Experiments Blog | Insights from 1,000+ Ecommerce A/B Tests

Adapting Ranking Models to Short-Term Sales Behavior

Written by Nate Roy | Apr 28, 2025 10:20:14 AM

This post was written in collaboration with Valery Bezrukova, VP Product at Constructor.

When sales season hits, it’s a win for shoppers — but it can throw a wrench into even the best-performing product ranking algorithms. In this experiment, we set out to improve our models’ ability to adapt to the unique, fast-shifting dynamics of sale periods across several customers and verticals.

The Problem: Short-Term Sales Behavior Is More Challenging to Predict

A few of our customers flagged a trend they noticed: when they ran short-term sales, it would sometimes impact the quality of product results. That was surprising. Our ML models are typically quite strong at learning from historical behavioral patterns. So, why the change?

The answer lies in how differently shoppers behave during sales:

  • Pricing changes rapidly and dramatically. Algorithms trained on regular pricing have a harder time adjusting to short-term, steep discounts, especially when they are unprecedented (in other words, no historic examples to model them after)

  • Query distribution changes.
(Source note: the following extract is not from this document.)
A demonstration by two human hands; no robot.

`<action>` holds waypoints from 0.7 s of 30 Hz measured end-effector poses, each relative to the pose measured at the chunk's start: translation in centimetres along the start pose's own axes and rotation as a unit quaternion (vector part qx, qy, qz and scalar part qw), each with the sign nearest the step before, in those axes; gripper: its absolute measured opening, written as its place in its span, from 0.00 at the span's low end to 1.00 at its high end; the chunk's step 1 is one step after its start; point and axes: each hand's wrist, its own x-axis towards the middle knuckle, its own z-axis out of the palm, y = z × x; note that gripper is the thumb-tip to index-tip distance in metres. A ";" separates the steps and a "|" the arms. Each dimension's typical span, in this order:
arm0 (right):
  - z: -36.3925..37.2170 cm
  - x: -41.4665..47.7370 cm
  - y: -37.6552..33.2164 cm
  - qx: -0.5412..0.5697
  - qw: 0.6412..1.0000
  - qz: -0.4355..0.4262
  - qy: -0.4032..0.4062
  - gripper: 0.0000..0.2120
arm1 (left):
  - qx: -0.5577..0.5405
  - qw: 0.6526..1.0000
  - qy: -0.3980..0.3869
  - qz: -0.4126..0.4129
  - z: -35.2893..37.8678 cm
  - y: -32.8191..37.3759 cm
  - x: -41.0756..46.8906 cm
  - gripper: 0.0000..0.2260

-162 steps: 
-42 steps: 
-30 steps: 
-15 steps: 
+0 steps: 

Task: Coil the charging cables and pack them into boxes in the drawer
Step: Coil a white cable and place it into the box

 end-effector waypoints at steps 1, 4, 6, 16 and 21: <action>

Sales-specific terms and behaviors spike (think: things like “clearance,” “last chance,” or “under $20”)

  • Item popularity shifts quickly. Products that previously received little attention can become highly attractive overnight, then go back to normal once the sale is over

Even a human would struggle to predict behavior based on out-of-distribution pricing. For instance, let’s say a car Model A ($30k) historically outsells Model B ($50k) 2:1. If the prices of both cars suddenly drop by 50%, would you expect Model A to continue to outsell Model B by 2:1? That’s uncharted territory and would be difficult for anyone to guess. 

The same is true for the ML. The model will interpolate based on past data, but it would have a harder time extrapolating when prices for products suddenly move below anything it's seen historically.

The Hypothesis: Can We Use Weighted CTR to Adapt Faster? 

We hypothesized that we could mitigate this problem by using Clickthrough Rate (CTR) instead of raw action counters (e.g., clicks, purchases) as a primary signal. Why?

  • CTR is a normalized metric. It adjusts for the number of impressions, which helps surface items that are performing well relative to how often they’re seen

  • CTR is more stable for new or rarely-seen items. A previously unpopular product might suddenly be shown more during a sale. It might still have fewer total clicks than a perennial bestseller, but a higher CTR

To improve signal quality, we experimented with a weighted CTR:

Weighted CTR = Weighted actions / Unweighted impressions

This approach blends recency sensitivity (giving more weight to recent user actions) with volume smoothing (by using stable impression counts), enabling the model to adapt to trends without overfitting to momentary noise.

The Test: Running Weighted CTR Across Vertical and Experience 

We ran the experiment across several interested customers and categories. Tests spanned both Search and Browse, over a minimum three-day period (sometimes longer depending on the customer’s specific circumstances). Each test introduced the weighted CTR-based signal into the ranking logic and compared it to the original counter-based model.

Here’s a sample of the results:

Browse Tests

  • Jewelry:
    +1.31% Add-to-Cart (ATC)
    +1.23% Checkout Revenue
    +2.49% Purchased Items

  • Furniture & Home:
    +1.53% ATC
    +2.93% Purchased Items

  • Toys:
    +7.93% Checkout Revenue
    +0.69% Purchased Items

Search Tests

  • Apparel:
    +2.05% ATC

  • General Merchandise:
    +2.1% ATC
    +0.05% Checkout Revenue
    +0.56% Purchased Items

  • Pets:
    +0.01% Checkout Revenue
    +0.89% Purchased Items

Note: Each test above is a standalone example and should not be seen as representative of the entire vertical. Customer behavior can vary widely within the same industry depending on the specific audience, test duration, and business strategies.

The Outcome: Early Signals on Faster Adaption 

While the results varied across verticals, a couple of clear themes emerged:

  • Browse experiences generally benefited more from weighted CTR. This makes sense. Browse is often where shoppers encounter new items, and CTR helps highlight what's trending in near-real time.

  • Weighted CTR helped the model respond faster to shifts in behavior, especially where previously unpopular or newer items began trending.

For retailers considering introducing this type of variable, it is worth noting that acting quickly on trends might not always be what matters most to shoppers (especially if they value your brand for its bestsellers, for example). 

While promoting new trends might improve short-term sales metrics, for some types of businesses, it may ultimately hurt overall performance by making it harder for shoppers to find the products they truly want.

Retailers should consider what their brand is known for and whether this type of strategy makes sense in the context of their business before testing it.

What's Next: Continuous Optimization 

This test confirmed that faster model adaptation to user behavior shifts is both possible and valuable in certain instances. Weighted CTR isn’t a silver bullet, but it’s a powerful signal that helps us enhance real-time trend responsiveness.

And it's just one step. We’re continuing to explore:

  • Further development of features that improve trend detection (e.g., slope features, new iterations with real-time signals)

  • Smarter training window selection to match periods of user behavior, and enhancing the training dataset to better account for period differences

  • Manual override rules as fallback mechanisms for extreme scenarios

All of this aligns with our broader goal: to create adaptive ranking systems that don’t just react to change, but anticipate it.